WHAT IS BEING ASKED
Print every line below. Match each one exactly.

DATA SEGMENT

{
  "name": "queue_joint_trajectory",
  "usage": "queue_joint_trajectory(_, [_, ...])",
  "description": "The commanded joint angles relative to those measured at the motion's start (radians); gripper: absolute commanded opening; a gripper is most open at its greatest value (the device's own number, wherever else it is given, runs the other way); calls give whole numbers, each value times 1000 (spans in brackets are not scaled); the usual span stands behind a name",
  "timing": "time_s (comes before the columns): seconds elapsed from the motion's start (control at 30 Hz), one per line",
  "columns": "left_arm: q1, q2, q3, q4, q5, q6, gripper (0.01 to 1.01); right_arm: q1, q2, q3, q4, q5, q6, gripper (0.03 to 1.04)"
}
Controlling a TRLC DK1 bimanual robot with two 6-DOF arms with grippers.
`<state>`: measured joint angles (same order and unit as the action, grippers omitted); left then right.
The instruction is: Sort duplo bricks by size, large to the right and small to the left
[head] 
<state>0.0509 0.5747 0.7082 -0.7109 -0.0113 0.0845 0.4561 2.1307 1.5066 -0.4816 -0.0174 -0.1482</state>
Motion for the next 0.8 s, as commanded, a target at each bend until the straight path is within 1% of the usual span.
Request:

TASK ANSWER
{
  "name": "queue_joint_trajectory",
  "usage": "queue_joint_trajectory(_, [_, ...])",
  "description": "The commanded joint angles relative to those measured at the motion's start (radians); gripper: absolute commanded opening; a gripper is most open at its greatest value (the device's own number, wherever else it is given, runs the other way); calls give whole numbers, each value times 1000 (spans in brackets are not scaled); the usual span stands behind a name",
  "timing": "time_s (comes before the columns): seconds elapsed from the motion's start (control at 30 Hz), one per line",
  "columns": "left_arm: q1, q2, q3, q4, q5, q6, gripper (0.01 to 1.01); right_arm: q1, q2, q3, q4, q5, q6, gripper (0.03 to 1.04)"
}
Controlling a TRLC DK1 bimanual robot with two 6-DOF arms with grippers.
`<state>`: measured joint angles (same order and unit as the action, grippers omitted); left then right.
The instruction is: Sort duplo bricks by size, large to the right and small to the left
[head] 
<state>0.0509 0.5747 0.7082 -0.7109 -0.0113 0.0845 0.4561 2.1307 1.5066 -0.4816 -0.0174 -0.1482</state>
Motion for the next 0.8 s, as commanded, a target at each bend until the straight path is within 1% of the usual span.
Request:

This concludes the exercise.